By 26/11/2020 - 13:45Pernambuco

Em pronunciamento na sessão remota da Alepe, hoje (26), o deputado João Paulo saudou a notícia de que o Fórum Social Mundial está de volta depois de vinte anos. De 21 a 25 de janeiro de 2021, em Porto Alegre, movimentos de esquerda de diversos países se reunirão, presencialmente e por videoconferência, para discutir os desafios da atual conjuntura e as formas de enfrentá-los de maneira global e local. E ressaltou que apesar do “momento em que o País atravessa um de seus piores períodos da história, em que confluem um governo fascista, uma pandemia e uma grave crise social e política” o encontro vai ocorrer em meio ao crescimento das agendas neofascistas, neoliberais e de retirada de direitos, que se aprofundaram tanto no Brasil como no resto do mundo.

No entendimento do deputado, o fórum vai contribuir para recuperar e aprofundar os debates das ideias e seguir em frente para colocá-las em prática com iniciativas comuns pela construção de um novo modelo de economia mundial mais justo e menos excludente. João Paulo fez um breve histórico do Fórum Social Mundial que nasceu em 25 de janeiro de 2001, “com o objetivo de se contrapor ao Fórum Econômico Mundial que, desde 1971, reúne a elite do pensamento capitalista internacional na cidade suíça de Davos”, disse. Porto Alegre, segundo ele, foi uma escolha de forte simbologia, pois nessa época, a cidade tinha se tornado uma referência para a esquerda mundial em função das políticas implantadas pelas administrações do Partido dos Trabalhadores, em especial o Orçamento Participativo.
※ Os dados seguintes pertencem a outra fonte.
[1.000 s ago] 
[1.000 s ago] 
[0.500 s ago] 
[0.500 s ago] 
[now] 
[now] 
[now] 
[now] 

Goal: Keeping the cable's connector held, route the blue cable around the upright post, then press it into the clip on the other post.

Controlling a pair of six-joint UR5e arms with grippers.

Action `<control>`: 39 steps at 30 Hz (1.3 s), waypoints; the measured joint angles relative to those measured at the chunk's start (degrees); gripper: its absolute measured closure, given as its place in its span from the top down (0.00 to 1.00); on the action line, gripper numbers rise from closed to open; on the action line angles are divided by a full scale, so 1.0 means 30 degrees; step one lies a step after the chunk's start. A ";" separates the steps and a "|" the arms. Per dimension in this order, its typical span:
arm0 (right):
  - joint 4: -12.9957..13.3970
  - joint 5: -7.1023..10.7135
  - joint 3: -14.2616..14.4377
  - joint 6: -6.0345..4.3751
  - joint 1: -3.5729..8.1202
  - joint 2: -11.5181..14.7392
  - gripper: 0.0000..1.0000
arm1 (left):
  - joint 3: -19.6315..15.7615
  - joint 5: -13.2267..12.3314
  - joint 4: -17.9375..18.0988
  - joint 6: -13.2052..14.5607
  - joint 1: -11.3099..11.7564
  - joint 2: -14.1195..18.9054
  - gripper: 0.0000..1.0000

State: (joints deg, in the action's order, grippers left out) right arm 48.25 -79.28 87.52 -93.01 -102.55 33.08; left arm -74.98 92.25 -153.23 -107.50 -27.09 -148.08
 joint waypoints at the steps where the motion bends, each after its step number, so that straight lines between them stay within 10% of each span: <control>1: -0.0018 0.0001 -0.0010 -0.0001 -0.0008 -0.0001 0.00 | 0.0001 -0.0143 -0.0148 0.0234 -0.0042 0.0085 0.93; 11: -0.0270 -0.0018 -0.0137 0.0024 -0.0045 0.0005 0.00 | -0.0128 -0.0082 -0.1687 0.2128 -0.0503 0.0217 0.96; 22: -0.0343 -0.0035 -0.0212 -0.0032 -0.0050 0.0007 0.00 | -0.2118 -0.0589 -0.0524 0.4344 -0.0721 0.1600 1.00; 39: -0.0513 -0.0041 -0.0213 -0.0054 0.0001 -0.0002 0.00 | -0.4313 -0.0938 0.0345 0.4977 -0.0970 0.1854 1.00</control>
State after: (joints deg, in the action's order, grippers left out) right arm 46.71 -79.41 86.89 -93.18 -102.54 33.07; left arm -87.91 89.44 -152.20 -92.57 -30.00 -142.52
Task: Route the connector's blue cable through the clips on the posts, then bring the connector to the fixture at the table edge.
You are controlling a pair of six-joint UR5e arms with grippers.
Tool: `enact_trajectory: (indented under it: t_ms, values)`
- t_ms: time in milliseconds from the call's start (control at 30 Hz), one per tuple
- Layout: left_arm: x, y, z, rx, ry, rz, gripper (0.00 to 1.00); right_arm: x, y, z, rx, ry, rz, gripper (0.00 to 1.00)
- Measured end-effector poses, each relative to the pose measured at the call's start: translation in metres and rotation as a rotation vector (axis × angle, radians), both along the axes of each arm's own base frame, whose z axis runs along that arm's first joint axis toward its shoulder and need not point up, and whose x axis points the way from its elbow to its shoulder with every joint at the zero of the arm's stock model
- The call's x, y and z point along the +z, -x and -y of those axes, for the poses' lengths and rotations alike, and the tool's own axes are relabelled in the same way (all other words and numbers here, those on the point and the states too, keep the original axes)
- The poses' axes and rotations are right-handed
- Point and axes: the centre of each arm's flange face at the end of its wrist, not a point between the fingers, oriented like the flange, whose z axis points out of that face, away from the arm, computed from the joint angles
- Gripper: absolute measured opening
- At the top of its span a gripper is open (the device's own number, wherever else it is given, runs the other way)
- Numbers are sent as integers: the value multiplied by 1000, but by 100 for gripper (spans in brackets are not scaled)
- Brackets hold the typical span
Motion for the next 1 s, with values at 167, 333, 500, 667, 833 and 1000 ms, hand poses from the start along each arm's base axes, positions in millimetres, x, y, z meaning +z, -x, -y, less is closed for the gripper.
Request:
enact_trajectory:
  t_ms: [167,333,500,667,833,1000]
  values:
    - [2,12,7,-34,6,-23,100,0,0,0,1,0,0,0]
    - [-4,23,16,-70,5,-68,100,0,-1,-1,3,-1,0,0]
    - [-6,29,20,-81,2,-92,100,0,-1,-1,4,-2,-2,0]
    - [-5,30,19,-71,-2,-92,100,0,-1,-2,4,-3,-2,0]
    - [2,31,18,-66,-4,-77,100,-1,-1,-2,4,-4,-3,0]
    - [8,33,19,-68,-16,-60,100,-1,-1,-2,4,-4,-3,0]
O Fórum vai discutir temas essenciais para a humanidade, como o meio ambiente, a justiça social, a diversidade, a situação dos povos originários, a tecnologia, o conhecimento, além de mais de uma dezena de outros eixos temáticos, como a liberdade de expressão, a economia social, as multinacionais, as privatizações de empresas públicas, as organizações financeiras , o desenvolvimento, a corrupção, a saúde e a educação públicas, a evasão fiscal e o sistema financeiro, reforça o deputado. “São assuntos que irão permear o atual estágio da crise sistêmica de um modelo de sociedade e de governança que não respondeu à altura à crise da Covid-19, especialmente na meca do capital, os Estados Unidos, e no Brasil sob o poder do bolsonarismo e seu descaso com a população, a negação da ciência e forte tendência a interpretar a realidade a partir de uma perspectiva que coloca a economia e os interesses de pequenos grupos privilegiados acima da vida dos que estão na base da pirâmide social”, ressaltou. Para João Paulo, os pontos que serão retomados podem continuar resumidos no slogan “Um novo mundo é possível,” mas que, atualizando a expressão aos dias de hoje, seria mais adequado dizer “um novo mundo não é apenas possível, mas absolutamente necessário”, finalizou.